■ Exercise prompt
Within the listing below, give again exactly the lines between the one containing "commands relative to" and the one containing "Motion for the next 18", inclusive, pictures left aside.

■ Dataset records

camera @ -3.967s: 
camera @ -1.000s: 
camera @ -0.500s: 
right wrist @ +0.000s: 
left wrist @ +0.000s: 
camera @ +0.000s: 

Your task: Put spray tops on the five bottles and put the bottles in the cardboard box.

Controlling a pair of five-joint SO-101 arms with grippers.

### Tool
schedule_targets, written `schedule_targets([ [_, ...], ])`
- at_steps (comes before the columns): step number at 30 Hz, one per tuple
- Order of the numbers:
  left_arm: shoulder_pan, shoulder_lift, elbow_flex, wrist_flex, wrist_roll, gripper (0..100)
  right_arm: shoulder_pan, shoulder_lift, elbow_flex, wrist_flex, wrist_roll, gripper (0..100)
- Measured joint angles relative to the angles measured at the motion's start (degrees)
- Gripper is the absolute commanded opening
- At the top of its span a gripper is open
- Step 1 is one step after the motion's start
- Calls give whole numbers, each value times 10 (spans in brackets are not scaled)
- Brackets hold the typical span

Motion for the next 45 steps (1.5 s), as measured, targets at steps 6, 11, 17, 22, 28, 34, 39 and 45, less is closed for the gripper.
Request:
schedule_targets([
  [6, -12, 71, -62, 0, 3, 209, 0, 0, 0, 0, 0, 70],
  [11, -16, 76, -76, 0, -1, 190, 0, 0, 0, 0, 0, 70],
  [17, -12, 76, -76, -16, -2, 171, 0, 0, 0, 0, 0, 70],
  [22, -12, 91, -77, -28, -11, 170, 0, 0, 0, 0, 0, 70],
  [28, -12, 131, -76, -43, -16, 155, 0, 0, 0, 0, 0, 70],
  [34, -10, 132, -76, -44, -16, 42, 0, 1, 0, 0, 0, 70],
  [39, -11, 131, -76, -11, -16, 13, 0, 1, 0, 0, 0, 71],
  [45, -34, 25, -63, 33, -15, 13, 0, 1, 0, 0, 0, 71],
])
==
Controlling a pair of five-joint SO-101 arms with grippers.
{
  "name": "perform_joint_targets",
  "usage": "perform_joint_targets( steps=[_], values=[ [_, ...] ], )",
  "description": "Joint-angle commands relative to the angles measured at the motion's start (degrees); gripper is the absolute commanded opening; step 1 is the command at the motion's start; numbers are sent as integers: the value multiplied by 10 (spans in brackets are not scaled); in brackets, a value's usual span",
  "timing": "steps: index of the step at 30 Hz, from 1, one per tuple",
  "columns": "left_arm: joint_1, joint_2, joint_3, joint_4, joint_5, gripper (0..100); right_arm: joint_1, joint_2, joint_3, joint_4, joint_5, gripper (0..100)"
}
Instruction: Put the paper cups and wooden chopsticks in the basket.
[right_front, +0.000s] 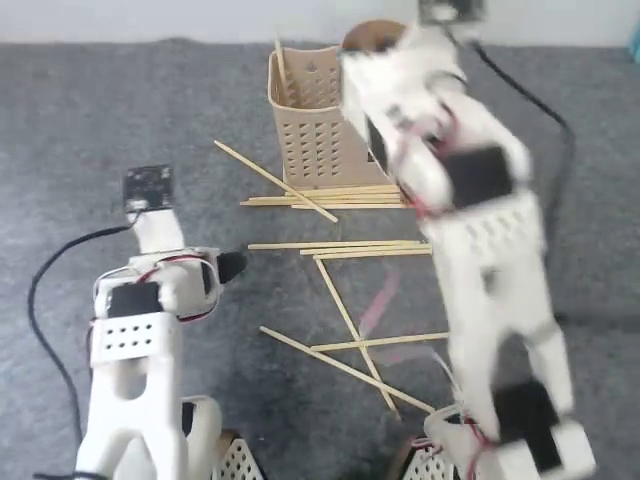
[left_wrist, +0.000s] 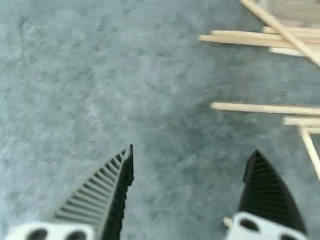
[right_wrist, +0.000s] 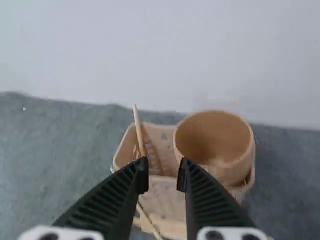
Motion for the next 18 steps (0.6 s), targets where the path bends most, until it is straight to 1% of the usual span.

■ Answer to this exercise
  "description": "Joint-angle commands relative to the angles measured at the motion's start (degrees); gripper is the absolute commanded opening; step 1 is the command at the motion's start; numbers are sent as integers: the value multiplied by 10 (spans in brackets are not scaled); in brackets, a value's usual span",
  "timing": "steps: index of the step at 30 Hz, from 1, one per tuple",
  "columns": "left_arm: joint_1, joint_2, joint_3, joint_4, joint_5, gripper (0..100); right_arm: joint_1, joint_2, joint_3, joint_4, joint_5, gripper (0..100)"
}
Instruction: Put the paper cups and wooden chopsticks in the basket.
[right_front, +0.000s] 
[left_wrist, +0.000s] 
[right_wrist, +0.000s] 
Motion for the next 18 steps (0.6 s), targets where the path bends most, until it is straight to 1% of the usual span.

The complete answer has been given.